- Task to carry out -
All lines in the data below carrying the string "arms" are to be located and copied.

- Provided data -
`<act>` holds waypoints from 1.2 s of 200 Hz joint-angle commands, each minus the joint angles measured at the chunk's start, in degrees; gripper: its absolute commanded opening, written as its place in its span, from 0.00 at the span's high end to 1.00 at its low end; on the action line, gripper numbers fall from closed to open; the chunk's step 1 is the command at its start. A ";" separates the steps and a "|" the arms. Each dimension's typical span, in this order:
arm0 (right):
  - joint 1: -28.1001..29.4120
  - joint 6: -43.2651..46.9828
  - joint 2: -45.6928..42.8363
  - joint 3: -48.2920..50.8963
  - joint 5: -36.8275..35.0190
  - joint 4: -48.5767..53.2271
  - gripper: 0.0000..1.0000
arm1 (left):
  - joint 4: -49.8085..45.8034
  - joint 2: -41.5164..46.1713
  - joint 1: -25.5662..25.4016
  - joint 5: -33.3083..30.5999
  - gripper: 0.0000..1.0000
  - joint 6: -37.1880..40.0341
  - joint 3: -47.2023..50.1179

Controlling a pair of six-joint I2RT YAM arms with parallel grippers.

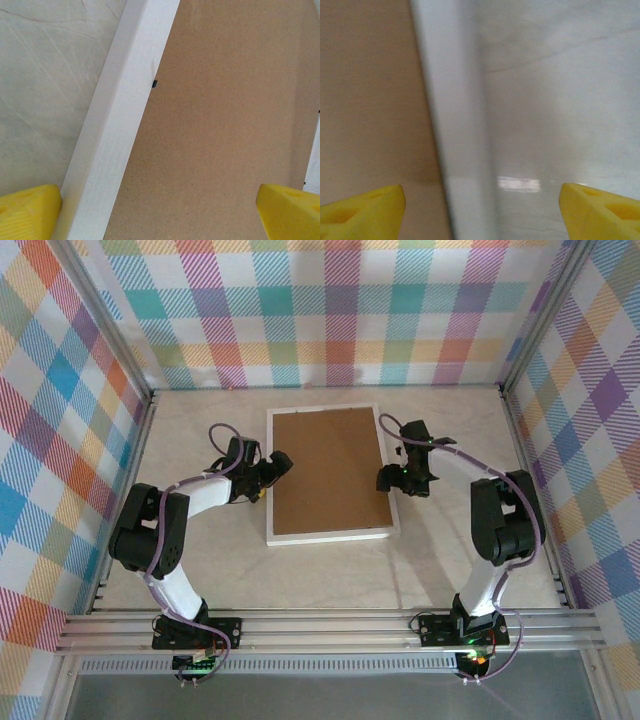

- Completed task -
`<act>` holds waypoints from 1.2 s of 200 Hz joint-angle commands, each minus the joint angles measured at the chunk's start, in degrees; gripper: its absolute commanded opening, written as its place in its span, from 0.00 at the span's high end to 1.00 at its low end; on the action line, gripper numbers fall from closed to open; the chunk's step 1 is the command at its start. A ";" separates the steps and a "|" the arms. Each dimension's typical span, in this order:
Controlling a pair of six-joint I2RT YAM arms with parallel grippers.

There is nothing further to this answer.